How would you protect physical gold? I have a really nice safe,but if someone had a gun in my face,I would open it....Take it to the bank and who knows....You tell me!
Global infrastructure boom? With US in depression? Wrong on both sides:
1. If US, a buyer of last resort, isn't buying much anymore, who is going to develop infrastructure?
2. If they still do, where are they going to buy heavy machinery? CAT, DE, and above mentioned GE are still American companies! As well as hundreds other names.
As for gold, it was, is and always will be a tool for hoarding. Has nothing to to with investment. And way too much dependent on demand from developing world. Still not clear how situation in Vietnam (ban on gold import) and India (drop of gold imports in the last several months) impacts gold market. BTW, India consumes, at average, 30% of gold.
We'd be better off without the Federal Reserve or fractional reserve banking. What good is a currency who's value fluctuates the way ours does or is doing now. Speculation is all that it left. Too many investments depend on ever diluted currency.
It seems to me that our monetary policy boils down to protecting the nation from deflation be ever increasing monetary debt. problem is interest must be paid on that debt. Most of the debt is increasing in the form of government. So we are socializing risk which results in more bad debts...and they cycle could go on till the taxpayers own nothing.
Let's not confuse "commodity prices" with "dollar-denominated commodity prices." The unique aspect of the current situation is that the USD is the world's reserve currency and (currently) serves as a price gauge for oil etc. The pressure on the greenback is astronomical. Each mini-crisis we have seen (November Libor Lockup, Bear Stearns, Fannie/Freddie) have caused an observable crush of the dollar in real time until government intervened. If you are buying things will dollars, or holding assets in dollars, your future is dim, as the government is running out of ammo. USDX has been on life support since November. The coming wave of bank failures will kill it dead.
Was 70's "Stagflation" a dress rehearsal for an "Inflationary Depression"? Ask the British is they enjoyed their displacement of Sterling as the world's reserve. What events transpired during that transition?
Does the US have a unique opportunity as a technological leader? Absolutely. Will our brilliant political leaders get out of the way and let us take advantage of it? What do you think? And if it happens, who will own the companies that do it? Us? Or the SWF's?

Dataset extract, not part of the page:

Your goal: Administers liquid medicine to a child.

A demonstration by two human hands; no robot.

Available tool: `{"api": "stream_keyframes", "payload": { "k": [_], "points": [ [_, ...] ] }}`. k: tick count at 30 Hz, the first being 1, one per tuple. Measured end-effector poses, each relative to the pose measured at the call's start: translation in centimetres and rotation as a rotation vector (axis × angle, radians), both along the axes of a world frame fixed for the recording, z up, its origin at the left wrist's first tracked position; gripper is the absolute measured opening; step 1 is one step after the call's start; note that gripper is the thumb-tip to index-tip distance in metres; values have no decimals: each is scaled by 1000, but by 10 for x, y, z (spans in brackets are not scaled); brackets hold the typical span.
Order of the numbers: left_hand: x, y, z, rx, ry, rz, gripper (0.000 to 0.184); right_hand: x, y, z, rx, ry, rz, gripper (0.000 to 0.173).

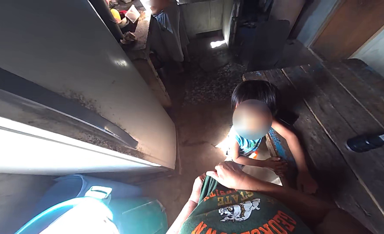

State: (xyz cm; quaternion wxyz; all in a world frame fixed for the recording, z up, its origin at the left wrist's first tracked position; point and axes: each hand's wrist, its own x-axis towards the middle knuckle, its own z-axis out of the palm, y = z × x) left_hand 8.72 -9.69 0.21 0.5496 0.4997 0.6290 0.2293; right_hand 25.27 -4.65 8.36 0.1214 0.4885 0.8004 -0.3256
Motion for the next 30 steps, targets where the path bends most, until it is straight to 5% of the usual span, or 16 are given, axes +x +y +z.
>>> {"api": "stream_keyframes", "payload": {
  "k": [4,11,14,17,20,22,24,26,30],
  "points": [
    [2,-3,5,5,164,-43,27,-7,1,-3,-62,-12,-67,81],
    [5,-5,-3,32,66,78,23,-6,-2,-25,-123,173,-247,71],
    [4,-3,5,28,52,62,22,0,-8,-42,86,405,-200,57],
    [7,-9,13,9,-223,128,21,4,-6,-61,382,635,-67,47],
    [-3,-11,56,-171,-331,78,28,2,4,-61,599,771,114,42],
    [-24,-15,39,-218,-495,-39,34,1,8,-54,654,795,232,42],
    [-37,-5,-8,3,-677,-271,30,4,6,-46,585,724,269,46],
    [-35,16,-1,178,-669,-391,20,12,7,-31,307,644,145,54],
    [-30,14,20,185,-580,-365,20,37,3,-33,-341,563,-284,54]
  ]
}}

Either the market is free, or it isn't. If decisions could be made in an environment free of regulatory cronyism we could thrive. US Government has become to large too allow genuine competition, which includes failure. A lost decade it is then.
At least.
If [further] Inflation Comes
by Roger W. Babson 1950 edition Copyrighted 1937
Quote [page 113]
If the country goes into radical inflation, with any shortage
of commodities, then commodities in storage for
speculation will be confiscated, the same as our gold was
confiscated in 1933.
Quote [page 114]
My inclinations are to follow the advice of a friend of mine,
who, on November 6, 1940, said as follows:
"Roger, the election yesterday has many meanings,
but one thing is certain; anyone who has a nickel
had better keep his mouth shut during the next four years!"
Quote [page 115]
NO INDUSTRY PROVIDES A SAFE INFLATION HEDGE.
Hope this is of some benefit.
There are many factors to keep it going up:-
1. As the dollar value keeps depreciating due to the Fed's massive liquidity, both OIL and gold goes higher.
2. But oil is better since its a resource which is consumed and cannot be reclaimed unlike gold which has been accumulating over centuries.
3. Demand for oil is still increasing from the developing nations, whereas supplies are depreciating a fast rate. (Read "Twilight in the desert" about the issues with Saudi oil fields which supplies 25% of the world's oil)
The only thing that would break oil is some alternative energy source... but that is still way out in the future.
I think OIL stays high with occasional spikes and drops.
Buy USO as well as OIH and sit back and enjoy the ride.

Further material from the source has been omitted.